Dear all,
I am using Pandas to handle huge amount of data with Python. Most of the times it works like a charm. Thank you for that.
Recently, however, I discovered a performance issue, which happend after upgrading my Python packages (amongst the other upgrades pandas v0.18.1 --> v0.19.1 and numpy v1.11.1 --> v1.12.0).
My application was so significantly slower after this upgrade and I could locate the performance decrease to .ix and .loc calls. Some of those .ix and .loc calls took about a second.
More particularly, I use .ix and/or .loc to fetch rows from a dataframe df, which has md5 hash values in the index row:
Although, I believe that the size of the dataframe is not causative for the issue, I want to mention that the dataframe is a couple of GB large with tens of millions of rows.
Downgrading both, pandas and numpy to their previous version fixed the problem for me (Note: I only downgraded those two packages).

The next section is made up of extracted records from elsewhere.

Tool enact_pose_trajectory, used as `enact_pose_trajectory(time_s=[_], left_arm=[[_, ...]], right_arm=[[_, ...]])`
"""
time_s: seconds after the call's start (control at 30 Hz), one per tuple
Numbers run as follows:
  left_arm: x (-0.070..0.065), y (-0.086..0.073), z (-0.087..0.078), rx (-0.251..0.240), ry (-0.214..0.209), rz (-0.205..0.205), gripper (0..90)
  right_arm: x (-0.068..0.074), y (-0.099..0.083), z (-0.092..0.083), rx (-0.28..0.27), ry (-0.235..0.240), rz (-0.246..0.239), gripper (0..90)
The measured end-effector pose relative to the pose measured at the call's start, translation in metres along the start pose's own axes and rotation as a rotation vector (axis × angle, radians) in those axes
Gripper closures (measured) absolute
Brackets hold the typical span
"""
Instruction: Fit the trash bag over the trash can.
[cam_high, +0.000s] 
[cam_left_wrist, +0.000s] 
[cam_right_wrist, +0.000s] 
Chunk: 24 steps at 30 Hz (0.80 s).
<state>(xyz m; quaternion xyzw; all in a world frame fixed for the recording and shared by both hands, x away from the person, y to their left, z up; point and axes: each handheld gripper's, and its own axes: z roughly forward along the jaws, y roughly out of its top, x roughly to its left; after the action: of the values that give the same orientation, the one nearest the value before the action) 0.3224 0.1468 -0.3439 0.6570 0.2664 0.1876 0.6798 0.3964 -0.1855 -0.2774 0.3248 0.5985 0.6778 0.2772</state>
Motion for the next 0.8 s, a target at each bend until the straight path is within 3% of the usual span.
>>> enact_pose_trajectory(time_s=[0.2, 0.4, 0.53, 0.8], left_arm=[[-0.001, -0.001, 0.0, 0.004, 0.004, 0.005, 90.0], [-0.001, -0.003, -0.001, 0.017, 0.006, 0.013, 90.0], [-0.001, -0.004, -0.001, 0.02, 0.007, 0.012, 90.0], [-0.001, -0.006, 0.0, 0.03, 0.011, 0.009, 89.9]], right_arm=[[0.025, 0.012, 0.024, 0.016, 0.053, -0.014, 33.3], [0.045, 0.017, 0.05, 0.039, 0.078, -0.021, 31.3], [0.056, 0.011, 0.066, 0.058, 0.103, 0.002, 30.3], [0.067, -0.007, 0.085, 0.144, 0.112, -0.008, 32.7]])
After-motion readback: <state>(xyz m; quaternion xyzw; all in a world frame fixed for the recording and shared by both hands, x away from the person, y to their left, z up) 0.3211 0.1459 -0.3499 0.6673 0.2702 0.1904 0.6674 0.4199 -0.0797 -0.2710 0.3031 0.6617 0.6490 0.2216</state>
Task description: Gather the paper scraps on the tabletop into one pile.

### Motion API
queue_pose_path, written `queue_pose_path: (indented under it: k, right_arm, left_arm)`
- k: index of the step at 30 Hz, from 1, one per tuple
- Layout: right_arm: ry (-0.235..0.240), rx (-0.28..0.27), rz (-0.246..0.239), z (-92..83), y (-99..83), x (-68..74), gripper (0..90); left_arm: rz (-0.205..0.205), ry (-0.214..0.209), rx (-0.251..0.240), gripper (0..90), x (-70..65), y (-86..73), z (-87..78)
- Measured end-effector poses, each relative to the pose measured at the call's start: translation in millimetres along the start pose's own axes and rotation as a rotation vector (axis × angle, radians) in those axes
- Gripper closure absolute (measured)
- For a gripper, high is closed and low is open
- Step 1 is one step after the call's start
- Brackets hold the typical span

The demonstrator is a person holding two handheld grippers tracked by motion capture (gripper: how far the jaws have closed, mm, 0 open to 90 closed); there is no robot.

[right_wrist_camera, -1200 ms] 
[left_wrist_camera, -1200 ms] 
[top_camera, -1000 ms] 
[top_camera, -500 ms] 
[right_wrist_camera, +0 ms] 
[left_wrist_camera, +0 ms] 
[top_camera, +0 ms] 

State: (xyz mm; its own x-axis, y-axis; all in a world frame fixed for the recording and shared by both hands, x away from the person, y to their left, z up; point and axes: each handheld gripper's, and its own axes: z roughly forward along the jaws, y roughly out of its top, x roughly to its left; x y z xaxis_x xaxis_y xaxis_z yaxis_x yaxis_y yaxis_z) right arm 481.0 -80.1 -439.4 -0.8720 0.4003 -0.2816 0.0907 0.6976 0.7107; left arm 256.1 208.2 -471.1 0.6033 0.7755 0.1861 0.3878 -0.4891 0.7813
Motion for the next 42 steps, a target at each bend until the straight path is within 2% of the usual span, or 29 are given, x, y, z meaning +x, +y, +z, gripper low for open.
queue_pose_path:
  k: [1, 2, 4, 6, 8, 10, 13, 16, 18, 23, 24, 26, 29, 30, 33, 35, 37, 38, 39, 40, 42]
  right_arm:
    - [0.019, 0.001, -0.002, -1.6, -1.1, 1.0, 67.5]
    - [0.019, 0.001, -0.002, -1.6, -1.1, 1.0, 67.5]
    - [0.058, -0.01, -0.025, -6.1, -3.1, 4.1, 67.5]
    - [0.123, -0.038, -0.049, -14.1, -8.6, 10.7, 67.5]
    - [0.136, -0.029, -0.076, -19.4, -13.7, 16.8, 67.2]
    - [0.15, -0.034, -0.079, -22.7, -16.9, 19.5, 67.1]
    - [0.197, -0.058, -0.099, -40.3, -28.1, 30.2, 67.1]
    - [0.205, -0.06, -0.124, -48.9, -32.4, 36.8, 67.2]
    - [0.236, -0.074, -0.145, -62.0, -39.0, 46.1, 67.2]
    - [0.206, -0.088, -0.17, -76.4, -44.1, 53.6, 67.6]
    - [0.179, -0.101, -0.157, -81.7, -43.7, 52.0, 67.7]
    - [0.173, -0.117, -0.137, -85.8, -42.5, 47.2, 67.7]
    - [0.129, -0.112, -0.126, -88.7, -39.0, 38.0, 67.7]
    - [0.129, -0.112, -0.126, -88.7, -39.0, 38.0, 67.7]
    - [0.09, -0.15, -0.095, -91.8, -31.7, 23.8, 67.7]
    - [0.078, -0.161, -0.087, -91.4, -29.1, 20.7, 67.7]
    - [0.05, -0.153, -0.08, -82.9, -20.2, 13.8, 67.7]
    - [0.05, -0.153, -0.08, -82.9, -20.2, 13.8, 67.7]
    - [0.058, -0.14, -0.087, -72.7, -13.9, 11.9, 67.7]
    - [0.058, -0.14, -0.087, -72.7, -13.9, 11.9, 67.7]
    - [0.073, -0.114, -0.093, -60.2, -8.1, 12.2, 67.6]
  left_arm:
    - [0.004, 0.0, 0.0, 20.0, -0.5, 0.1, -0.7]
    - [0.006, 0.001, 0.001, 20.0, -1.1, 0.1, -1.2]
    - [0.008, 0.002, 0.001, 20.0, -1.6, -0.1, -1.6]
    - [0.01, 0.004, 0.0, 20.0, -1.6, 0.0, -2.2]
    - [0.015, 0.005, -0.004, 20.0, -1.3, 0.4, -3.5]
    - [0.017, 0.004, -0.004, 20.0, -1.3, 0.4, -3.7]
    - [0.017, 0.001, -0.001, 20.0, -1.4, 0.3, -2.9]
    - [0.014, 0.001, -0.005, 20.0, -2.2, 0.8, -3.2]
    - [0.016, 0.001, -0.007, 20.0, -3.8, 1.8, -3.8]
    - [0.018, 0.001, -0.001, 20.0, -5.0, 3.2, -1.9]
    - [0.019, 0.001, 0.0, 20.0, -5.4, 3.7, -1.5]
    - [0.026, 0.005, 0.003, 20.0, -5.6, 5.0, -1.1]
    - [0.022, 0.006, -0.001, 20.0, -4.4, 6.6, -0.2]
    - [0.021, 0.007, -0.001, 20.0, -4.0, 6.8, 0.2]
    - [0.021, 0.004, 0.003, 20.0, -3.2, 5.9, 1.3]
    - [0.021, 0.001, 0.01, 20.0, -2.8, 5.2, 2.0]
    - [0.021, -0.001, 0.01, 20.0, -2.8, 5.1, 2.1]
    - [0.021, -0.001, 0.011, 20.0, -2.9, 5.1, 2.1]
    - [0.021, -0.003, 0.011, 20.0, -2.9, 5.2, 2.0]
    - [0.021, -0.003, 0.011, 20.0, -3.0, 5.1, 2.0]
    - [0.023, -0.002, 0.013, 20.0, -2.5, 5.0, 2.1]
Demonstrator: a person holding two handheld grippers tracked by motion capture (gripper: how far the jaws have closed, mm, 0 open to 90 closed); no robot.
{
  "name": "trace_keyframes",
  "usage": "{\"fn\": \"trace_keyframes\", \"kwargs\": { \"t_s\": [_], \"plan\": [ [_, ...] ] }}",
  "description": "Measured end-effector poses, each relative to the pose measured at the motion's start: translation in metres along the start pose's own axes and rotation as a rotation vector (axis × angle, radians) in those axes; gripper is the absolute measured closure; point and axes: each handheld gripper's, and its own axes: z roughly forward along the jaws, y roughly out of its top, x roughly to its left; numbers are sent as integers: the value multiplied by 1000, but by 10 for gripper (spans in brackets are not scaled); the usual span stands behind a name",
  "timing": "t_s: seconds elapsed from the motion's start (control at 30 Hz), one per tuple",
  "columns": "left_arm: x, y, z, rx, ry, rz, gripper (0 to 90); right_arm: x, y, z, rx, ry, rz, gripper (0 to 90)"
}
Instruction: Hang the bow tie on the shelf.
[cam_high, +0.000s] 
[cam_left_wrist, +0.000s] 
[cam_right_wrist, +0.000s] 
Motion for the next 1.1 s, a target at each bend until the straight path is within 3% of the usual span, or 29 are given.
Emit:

Another issue I noticed, that changing the dtype of (any of the) columns causes .loc and .ix also to be slow. When I changed the dtype from object to category or bool, for instance.
Are those problems know issues? I could not find anything related to the current versions of the packages. I solved the problem for me by downgrading the packages.
Nevertheless, I thought this might be something you should know about.
Again I want to say Thank You for the wonderful work you've done here! It eased my work a lot!
Best Regards!